# YOUR OBJECTIVE
Check each line of the data for the string "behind". Report how many have it, and give nothing else.

# DATA FOR REVIEW
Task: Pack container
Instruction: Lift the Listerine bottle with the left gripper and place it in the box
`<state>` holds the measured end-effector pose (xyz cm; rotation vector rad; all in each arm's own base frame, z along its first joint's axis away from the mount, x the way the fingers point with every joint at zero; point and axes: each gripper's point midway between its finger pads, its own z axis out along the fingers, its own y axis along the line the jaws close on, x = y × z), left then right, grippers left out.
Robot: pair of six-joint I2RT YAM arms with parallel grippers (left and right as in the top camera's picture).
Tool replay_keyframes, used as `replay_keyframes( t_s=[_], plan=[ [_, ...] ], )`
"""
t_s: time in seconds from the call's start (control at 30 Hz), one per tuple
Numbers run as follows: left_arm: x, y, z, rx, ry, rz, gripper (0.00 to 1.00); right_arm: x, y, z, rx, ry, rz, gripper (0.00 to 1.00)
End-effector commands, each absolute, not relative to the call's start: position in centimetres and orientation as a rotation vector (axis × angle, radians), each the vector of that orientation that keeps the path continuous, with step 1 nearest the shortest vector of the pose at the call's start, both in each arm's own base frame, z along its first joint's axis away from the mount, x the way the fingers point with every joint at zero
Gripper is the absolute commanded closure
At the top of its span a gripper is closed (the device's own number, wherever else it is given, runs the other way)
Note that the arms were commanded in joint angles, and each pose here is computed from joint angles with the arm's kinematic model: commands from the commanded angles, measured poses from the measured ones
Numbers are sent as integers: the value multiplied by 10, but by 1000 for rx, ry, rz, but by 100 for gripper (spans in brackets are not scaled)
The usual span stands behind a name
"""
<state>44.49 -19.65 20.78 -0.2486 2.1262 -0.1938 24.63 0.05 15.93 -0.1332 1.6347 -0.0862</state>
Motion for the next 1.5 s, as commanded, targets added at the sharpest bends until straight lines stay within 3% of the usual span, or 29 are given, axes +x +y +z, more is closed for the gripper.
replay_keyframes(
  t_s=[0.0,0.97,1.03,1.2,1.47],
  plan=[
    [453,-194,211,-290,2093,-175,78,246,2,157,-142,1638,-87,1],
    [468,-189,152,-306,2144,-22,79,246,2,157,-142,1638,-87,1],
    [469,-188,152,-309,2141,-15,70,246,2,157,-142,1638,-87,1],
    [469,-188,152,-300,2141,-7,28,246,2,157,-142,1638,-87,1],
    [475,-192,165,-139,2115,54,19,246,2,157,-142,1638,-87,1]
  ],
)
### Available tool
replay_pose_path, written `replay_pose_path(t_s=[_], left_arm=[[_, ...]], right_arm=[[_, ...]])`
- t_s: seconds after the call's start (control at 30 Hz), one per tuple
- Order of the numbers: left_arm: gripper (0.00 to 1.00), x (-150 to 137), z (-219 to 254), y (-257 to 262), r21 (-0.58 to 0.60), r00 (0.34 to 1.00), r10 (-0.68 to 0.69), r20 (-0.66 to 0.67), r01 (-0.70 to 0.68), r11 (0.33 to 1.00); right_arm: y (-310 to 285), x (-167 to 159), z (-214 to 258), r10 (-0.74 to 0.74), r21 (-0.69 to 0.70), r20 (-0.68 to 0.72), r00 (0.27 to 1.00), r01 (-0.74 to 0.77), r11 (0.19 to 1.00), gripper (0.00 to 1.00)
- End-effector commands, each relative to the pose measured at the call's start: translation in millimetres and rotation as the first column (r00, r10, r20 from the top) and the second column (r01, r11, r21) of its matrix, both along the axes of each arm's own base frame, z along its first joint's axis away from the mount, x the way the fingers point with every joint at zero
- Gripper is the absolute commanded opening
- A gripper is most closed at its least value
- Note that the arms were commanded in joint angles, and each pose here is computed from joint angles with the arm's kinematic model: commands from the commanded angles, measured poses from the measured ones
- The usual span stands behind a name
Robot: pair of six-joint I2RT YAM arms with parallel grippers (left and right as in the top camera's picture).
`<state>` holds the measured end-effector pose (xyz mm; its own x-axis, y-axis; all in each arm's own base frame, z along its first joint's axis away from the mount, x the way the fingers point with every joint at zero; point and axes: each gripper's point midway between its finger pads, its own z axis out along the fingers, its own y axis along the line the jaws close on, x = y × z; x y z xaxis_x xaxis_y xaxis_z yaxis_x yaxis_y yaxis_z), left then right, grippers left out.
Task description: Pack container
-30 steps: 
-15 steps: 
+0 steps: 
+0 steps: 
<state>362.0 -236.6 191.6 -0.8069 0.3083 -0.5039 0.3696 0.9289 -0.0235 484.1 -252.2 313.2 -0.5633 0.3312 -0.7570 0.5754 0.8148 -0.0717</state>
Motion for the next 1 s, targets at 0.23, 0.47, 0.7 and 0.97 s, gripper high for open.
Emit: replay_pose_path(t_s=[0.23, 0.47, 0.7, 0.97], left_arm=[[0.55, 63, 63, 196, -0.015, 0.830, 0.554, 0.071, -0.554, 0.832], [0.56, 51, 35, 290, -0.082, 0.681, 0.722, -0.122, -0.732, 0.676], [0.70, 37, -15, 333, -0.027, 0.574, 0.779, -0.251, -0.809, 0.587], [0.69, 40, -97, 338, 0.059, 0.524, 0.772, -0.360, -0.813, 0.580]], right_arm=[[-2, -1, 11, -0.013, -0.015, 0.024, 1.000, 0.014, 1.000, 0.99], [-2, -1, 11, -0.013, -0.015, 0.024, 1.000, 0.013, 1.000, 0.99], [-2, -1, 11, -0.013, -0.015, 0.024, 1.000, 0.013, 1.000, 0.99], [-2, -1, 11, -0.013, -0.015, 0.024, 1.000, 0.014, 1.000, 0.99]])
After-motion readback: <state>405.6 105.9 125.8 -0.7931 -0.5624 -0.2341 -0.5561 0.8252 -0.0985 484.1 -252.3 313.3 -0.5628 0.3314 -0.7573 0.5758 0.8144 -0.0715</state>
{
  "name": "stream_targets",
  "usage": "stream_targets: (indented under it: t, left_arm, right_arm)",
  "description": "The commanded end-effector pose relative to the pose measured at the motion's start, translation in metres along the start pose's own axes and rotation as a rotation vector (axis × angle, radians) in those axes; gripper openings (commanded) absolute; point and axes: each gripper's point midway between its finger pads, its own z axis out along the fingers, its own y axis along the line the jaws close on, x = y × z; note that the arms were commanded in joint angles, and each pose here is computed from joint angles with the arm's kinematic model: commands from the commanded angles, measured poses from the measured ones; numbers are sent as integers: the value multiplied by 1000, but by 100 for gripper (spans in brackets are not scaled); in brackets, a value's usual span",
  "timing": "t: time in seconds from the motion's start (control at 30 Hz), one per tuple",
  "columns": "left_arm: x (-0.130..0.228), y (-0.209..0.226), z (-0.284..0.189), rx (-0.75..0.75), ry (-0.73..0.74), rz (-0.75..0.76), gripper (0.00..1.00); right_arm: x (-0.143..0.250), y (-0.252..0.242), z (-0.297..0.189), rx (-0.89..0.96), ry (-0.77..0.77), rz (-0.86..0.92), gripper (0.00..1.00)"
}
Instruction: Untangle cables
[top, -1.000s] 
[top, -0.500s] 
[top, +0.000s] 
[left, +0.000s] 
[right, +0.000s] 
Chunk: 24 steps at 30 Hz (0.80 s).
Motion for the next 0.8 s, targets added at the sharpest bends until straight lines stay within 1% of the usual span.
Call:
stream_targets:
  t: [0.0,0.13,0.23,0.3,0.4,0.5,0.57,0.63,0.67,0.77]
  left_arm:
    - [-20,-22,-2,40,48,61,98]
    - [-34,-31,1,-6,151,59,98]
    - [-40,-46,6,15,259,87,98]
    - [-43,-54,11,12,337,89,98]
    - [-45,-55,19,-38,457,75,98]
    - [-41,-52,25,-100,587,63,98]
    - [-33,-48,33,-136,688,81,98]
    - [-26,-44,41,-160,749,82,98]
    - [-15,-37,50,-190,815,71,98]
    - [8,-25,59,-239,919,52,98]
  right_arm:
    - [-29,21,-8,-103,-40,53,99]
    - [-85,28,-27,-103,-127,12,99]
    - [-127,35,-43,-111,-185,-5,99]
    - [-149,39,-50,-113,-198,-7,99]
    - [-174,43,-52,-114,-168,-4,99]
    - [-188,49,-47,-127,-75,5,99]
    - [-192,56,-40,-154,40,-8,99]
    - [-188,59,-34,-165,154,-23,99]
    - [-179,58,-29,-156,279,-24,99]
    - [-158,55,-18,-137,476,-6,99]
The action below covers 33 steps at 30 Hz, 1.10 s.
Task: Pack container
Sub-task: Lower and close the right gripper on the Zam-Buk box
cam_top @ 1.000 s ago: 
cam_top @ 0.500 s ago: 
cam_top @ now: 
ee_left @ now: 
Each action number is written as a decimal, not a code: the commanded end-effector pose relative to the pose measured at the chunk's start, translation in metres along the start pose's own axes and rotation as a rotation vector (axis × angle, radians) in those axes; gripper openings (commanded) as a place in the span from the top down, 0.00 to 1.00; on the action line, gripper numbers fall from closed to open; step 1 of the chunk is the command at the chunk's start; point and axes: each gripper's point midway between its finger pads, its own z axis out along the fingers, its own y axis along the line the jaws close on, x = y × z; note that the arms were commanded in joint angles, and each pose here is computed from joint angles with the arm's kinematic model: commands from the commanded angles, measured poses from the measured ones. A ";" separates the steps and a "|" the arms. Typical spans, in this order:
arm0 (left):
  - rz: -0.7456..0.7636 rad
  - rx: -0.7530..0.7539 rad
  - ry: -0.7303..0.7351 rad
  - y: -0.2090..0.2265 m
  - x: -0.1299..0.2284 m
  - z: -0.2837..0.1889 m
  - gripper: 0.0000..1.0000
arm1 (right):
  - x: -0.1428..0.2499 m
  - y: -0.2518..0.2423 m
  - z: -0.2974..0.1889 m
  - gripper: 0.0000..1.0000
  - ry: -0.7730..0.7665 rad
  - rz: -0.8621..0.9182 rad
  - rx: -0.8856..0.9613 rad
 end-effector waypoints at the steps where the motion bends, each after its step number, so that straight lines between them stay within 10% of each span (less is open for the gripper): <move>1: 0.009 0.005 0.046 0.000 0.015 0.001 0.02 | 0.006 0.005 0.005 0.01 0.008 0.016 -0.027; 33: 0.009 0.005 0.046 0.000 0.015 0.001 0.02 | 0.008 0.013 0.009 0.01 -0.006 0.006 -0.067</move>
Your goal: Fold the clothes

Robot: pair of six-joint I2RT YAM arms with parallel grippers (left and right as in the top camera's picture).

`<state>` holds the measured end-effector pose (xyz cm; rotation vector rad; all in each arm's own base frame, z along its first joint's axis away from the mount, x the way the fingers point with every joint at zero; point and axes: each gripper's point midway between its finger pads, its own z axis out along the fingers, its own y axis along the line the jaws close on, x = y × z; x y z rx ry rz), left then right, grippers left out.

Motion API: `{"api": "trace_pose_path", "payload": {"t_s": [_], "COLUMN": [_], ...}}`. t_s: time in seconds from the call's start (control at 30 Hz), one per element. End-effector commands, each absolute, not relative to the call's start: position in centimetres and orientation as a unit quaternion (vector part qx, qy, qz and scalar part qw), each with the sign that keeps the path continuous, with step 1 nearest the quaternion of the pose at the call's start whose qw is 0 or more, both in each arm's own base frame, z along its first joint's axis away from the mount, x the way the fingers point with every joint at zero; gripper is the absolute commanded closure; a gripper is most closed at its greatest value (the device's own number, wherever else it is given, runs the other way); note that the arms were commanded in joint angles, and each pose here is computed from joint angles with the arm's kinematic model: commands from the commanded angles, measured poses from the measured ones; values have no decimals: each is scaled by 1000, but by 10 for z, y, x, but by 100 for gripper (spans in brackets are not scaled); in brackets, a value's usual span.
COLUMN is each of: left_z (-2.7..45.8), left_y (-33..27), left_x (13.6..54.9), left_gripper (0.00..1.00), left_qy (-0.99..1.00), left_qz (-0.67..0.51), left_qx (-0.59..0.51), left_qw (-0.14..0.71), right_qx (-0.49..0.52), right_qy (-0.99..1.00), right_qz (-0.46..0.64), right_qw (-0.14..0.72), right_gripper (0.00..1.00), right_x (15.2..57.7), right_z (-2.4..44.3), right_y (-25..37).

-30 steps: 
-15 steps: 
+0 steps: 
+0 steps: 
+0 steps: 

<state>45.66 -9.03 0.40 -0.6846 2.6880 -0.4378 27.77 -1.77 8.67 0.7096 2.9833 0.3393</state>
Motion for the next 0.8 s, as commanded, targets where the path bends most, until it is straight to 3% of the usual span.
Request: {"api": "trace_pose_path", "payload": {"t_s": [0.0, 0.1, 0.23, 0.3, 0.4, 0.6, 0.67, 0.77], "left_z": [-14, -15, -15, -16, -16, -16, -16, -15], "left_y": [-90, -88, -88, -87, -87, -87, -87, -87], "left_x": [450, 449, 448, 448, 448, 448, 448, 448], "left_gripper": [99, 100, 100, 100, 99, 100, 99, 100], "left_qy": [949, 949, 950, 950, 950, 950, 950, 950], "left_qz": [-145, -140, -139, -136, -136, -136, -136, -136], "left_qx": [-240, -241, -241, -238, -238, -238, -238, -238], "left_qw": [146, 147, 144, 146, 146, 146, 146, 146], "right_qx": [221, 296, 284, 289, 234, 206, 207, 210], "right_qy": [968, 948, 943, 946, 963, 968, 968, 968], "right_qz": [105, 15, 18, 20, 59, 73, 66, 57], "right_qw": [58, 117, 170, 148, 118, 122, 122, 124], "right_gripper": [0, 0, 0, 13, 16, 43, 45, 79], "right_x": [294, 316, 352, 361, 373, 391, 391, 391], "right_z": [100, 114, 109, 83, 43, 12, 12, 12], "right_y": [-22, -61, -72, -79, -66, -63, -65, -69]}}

# OUTPUT OF THE EXERCISE
2